Sein Heimdebüt hätte Alonso beinahe noch mit dem ersten Bundesligator gekrönt, sein abgefälschter Schuss in der 72. Minute prallte an die Latte. "Ich habe es genossen, vor dem Münchner Publikum zu spielen", sagte Alonso, auch wenn der Arbeitstag gegen den VfB "mühsam" gewesen sei: "Alles in allem war ich zufrieden."
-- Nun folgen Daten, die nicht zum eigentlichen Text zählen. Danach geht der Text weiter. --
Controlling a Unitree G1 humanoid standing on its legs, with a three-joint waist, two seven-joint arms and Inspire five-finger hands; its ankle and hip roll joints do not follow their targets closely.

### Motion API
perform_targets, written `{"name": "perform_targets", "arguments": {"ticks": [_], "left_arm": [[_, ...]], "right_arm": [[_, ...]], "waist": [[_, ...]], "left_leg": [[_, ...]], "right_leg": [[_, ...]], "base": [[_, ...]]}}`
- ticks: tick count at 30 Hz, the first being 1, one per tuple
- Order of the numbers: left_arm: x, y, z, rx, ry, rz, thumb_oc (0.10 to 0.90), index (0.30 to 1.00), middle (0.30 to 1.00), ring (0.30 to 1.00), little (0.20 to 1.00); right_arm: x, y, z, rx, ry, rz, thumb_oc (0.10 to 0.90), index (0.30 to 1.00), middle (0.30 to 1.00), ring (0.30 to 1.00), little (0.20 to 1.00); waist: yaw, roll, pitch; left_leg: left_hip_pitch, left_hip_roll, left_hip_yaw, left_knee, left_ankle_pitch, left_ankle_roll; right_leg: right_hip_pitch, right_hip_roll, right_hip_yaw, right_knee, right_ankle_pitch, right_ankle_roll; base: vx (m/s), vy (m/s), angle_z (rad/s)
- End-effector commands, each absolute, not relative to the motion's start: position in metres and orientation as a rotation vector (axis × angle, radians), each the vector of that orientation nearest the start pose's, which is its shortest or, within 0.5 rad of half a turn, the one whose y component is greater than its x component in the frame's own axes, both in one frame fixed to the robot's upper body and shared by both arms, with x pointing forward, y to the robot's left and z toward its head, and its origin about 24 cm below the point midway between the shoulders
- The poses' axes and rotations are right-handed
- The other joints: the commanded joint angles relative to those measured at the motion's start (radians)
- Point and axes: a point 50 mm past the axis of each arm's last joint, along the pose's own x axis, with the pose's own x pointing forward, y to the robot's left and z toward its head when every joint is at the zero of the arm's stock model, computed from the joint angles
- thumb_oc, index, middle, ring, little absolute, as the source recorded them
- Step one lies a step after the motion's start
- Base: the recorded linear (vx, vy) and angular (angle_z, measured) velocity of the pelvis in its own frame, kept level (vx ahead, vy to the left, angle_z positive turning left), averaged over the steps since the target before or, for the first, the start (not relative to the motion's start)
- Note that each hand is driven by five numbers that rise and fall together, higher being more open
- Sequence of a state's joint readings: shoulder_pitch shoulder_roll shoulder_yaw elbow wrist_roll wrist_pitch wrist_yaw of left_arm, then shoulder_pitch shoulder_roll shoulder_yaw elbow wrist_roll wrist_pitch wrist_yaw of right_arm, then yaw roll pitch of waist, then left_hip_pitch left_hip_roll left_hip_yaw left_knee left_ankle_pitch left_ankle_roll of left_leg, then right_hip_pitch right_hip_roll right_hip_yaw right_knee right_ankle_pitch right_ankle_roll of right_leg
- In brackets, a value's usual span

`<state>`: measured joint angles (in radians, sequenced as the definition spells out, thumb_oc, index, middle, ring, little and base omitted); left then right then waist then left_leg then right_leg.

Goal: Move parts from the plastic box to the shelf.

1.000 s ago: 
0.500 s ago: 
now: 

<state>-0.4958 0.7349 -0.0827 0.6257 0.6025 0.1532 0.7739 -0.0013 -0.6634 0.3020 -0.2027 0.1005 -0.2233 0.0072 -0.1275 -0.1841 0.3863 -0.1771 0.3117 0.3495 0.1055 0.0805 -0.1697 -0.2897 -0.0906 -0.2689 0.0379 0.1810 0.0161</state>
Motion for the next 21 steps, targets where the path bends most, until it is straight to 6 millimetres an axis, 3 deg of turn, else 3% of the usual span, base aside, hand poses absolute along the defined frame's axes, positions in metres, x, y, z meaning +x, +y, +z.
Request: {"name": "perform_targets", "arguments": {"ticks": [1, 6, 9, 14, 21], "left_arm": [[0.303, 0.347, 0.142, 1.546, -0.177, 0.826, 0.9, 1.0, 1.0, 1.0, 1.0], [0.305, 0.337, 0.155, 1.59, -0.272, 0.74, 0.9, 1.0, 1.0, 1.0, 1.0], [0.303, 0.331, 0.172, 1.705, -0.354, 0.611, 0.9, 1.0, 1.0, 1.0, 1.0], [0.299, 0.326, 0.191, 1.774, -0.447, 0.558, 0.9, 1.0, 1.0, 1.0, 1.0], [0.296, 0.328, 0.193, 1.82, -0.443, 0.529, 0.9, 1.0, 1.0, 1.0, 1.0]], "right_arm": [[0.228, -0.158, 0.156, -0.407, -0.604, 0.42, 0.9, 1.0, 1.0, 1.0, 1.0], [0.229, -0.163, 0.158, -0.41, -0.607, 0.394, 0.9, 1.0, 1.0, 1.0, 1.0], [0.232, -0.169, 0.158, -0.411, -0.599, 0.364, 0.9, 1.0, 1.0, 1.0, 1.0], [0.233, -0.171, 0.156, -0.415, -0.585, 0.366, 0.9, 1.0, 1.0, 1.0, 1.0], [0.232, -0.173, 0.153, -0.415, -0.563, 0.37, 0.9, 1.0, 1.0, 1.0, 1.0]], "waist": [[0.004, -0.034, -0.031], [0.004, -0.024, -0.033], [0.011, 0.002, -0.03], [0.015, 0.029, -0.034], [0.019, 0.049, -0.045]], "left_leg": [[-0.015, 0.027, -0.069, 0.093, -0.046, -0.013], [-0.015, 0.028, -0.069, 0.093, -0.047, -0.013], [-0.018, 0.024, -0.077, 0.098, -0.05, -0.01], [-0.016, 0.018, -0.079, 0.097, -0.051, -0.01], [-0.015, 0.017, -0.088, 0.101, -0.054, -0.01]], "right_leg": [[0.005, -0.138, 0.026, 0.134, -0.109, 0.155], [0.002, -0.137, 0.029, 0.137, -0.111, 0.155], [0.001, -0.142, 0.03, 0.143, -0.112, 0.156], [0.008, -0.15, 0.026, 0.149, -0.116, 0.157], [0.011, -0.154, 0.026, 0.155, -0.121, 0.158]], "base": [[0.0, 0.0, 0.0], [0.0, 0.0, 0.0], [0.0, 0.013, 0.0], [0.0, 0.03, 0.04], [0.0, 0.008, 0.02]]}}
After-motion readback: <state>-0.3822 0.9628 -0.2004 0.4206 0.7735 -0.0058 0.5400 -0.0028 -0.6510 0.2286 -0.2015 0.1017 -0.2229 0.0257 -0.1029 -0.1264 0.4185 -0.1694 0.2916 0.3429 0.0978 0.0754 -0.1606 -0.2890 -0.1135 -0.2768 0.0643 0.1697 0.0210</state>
Die rund 7,5 Millionen Euro, die der Rekordmeister für den Ex-Weltmeister, zweifachen Europameister und amtierenden Champions-League-Sieger an Real Madrid überwies, bringen auf Anhieb Rendite. Der Spanier füllt - gemeinsam mit David Alaba - im Mittelfeld das Loch, das sich durch die Ausfälle seiner Landsleute Thiago und Javi Martinez sowie von Weltmeister Bastian Schweinsteiger aufgetan hat.

11,8 Kilometer

Josep Guardiola ist begeistert und besorgt zugleich. "Mit Xabi Alonso haben wir viel verbessert im Aufbauspiel. Er kennt seinen Job auf der Position. Er hat das Auge für den kurzen Pass, für den langen Pass, er ist intelligent im Defensivverhalten", schwärmte der Trainer, blickt aber auch mit Sorgenfalten auf das geballte Programm mit sieben Spielen in 22 Tagen. "Xabi ist 32. Wenn wir das Spiel kontrollieren, kann er alle drei Tage spielen. Aber wenn wir das Spiel nicht kontrollieren, wenn er ständig vor und zurück muss, ist er in einem Monat tot." 11,8 Kilometer lief Xabi Alonso, so viel wie kein anderer Akteur.
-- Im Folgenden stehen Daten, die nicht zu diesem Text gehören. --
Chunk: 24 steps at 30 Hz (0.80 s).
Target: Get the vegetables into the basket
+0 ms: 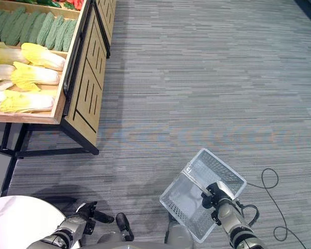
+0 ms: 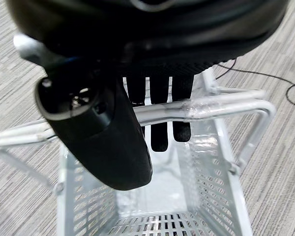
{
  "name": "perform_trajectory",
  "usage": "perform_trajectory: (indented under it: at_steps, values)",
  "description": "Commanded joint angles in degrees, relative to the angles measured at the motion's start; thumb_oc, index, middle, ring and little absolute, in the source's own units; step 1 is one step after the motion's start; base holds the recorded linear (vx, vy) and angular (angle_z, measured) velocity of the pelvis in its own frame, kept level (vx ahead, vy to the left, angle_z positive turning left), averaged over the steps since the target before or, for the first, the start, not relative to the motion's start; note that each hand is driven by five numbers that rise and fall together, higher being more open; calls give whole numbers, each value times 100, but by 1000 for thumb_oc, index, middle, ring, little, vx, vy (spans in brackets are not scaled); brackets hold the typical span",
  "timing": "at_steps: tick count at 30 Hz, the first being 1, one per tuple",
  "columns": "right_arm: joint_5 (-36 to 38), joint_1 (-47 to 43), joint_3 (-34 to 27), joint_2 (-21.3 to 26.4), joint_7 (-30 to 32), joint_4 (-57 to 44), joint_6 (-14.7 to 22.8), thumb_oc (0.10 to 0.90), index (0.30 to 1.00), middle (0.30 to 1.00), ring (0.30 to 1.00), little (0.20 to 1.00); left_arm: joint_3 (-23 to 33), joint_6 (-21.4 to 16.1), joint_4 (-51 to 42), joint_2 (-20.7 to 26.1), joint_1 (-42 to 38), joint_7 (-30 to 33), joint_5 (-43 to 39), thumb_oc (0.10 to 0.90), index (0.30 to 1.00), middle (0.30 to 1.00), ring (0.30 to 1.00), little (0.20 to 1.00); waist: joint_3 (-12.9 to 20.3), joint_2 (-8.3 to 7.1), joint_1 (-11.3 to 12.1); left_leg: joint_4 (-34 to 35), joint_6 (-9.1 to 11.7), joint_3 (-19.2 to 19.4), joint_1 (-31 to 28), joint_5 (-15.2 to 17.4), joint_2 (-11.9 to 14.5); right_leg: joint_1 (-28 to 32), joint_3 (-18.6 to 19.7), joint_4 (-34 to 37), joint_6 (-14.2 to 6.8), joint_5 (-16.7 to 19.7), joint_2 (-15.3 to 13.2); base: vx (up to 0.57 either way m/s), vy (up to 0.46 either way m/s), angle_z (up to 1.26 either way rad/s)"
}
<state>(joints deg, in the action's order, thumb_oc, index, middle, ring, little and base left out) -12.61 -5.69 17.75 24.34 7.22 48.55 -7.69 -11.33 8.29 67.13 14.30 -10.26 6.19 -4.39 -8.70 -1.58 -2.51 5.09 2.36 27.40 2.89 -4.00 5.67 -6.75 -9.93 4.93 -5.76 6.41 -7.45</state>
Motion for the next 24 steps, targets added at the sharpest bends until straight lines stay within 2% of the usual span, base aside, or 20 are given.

Die Dominanz und Spielkontrolle der zurückliegenden Rekordsaison bringen die Bayern einfach noch nicht wieder auf den Rasen. In der Tabelle mischen sie trotzdem schon wieder oben mit. Beim Sieg gegen harmlose Stuttgarter, die ihre zwölfte Pflichtspielniederlage in Serie gegen den FC Bayern kassierten, gab es aber schon keinen Einbruch mehr nach der Pause, wie Thomas Müller an seinem 25. Geburtstag betonte. "Das war zuletzt unser Schwachpunkt. Es war kein Schützenfest, aber ein sehr souveräner Sieg", sagte Müller nach den Toren von Mario Götze (27.) und Franck Ribery (85.).

Das 22 Minuten kurze Saisondebüt von Ribery war lang genug, um als Mutmacher für den Champions-League-Start gegen Manchester City am Mittwoch zu dienen. "Wir brauchen Franck. Ich weiß, wie wichtig er für uns ist", erklärte Guardiola: "Wir brauchen gerade sein Talent im Eins gegen Eins."
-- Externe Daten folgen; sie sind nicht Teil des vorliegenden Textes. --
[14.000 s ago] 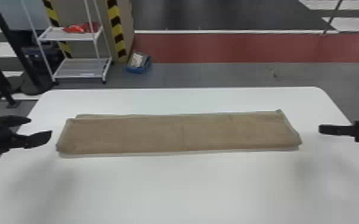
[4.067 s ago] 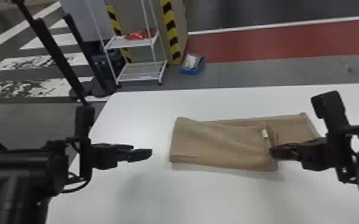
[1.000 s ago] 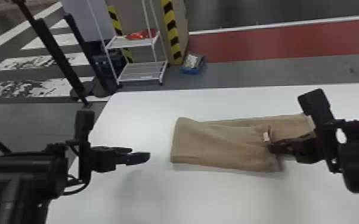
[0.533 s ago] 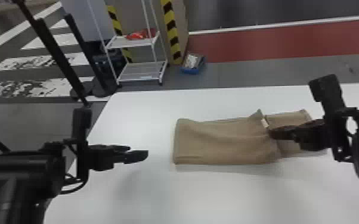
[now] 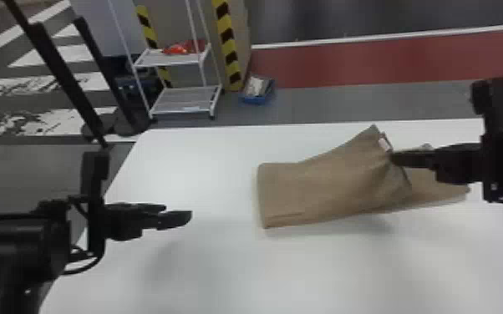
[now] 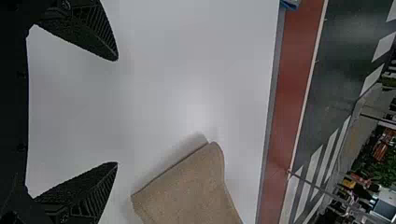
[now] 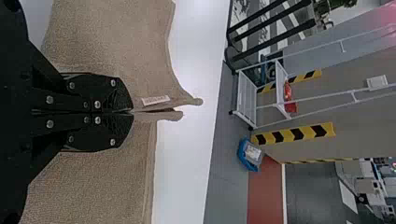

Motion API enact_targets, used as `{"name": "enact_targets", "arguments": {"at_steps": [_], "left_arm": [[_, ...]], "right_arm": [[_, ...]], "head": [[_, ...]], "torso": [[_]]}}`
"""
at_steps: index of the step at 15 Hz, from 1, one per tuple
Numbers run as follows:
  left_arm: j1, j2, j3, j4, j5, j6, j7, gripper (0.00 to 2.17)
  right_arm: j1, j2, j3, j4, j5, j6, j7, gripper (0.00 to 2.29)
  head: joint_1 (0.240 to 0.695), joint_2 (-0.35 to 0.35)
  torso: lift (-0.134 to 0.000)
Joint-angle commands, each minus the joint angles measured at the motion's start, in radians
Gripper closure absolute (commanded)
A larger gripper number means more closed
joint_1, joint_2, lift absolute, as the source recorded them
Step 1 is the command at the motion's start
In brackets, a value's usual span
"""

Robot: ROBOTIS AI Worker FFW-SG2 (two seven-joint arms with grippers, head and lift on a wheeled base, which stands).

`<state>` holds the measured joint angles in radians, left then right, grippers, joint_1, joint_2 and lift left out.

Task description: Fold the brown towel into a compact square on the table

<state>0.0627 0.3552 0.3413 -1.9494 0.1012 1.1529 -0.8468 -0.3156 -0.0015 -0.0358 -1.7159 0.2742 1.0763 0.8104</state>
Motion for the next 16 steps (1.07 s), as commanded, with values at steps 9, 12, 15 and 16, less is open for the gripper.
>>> {"name": "enact_targets", "arguments": {"at_steps": [9,12,15,16], "left_arm": [[0.011,-0.001,0.019,0.001,0.003,0.0,-0.002,0.08],[0.017,-0.002,0.016,0.007,0.003,-0.012,-0.002,0.08],[0.019,-0.002,0.013,0.006,0.003,-0.012,-0.002,0.08],[0.019,-0.002,0.013,0.006,0.003,-0.012,-0.002,0.08]], "right_arm": [[-0.154,0.002,-0.153,0.059,-0.043,0.046,0.0,1.2],[-0.12,0.002,-0.193,0.064,-0.041,0.064,0.0,1.2],[-0.088,0.002,-0.234,0.087,-0.039,0.061,-0.014,1.2],[-0.085,0.002,-0.253,0.087,-0.044,0.061,-0.017,1.2]], "head": [[0.695,0.185],[0.695,0.145],[0.695,0.13],[0.695,0.119]], "torso": [[-0.123],[-0.123],[-0.123],[-0.123]]}}
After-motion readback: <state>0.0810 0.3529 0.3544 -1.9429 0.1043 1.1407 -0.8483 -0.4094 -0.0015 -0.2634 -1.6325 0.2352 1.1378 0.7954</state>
Ribery gab gleich wieder Vollgas auf dem Flügel. Sein 64. Liga-Tor gab ihm Auftrieb, der Franzose drängt zurück in die Startelf. "Training und Spiel sind komplett anders. Ich brauche jetzt wieder Rhythmus und Spiele", betonte Ribery.

Dem VfB Stuttgart ist der Saisonstart komplett misslungen. Raus im DFB-Pokal, sieglos in der Bundesliga. "Dass es nicht einfach wird, war mir schon klar", sagte Trainer Armin Veh. Laut ÖFB-Teamspieler Martin Harnik liegt "die größte Baustelle in der Offensive".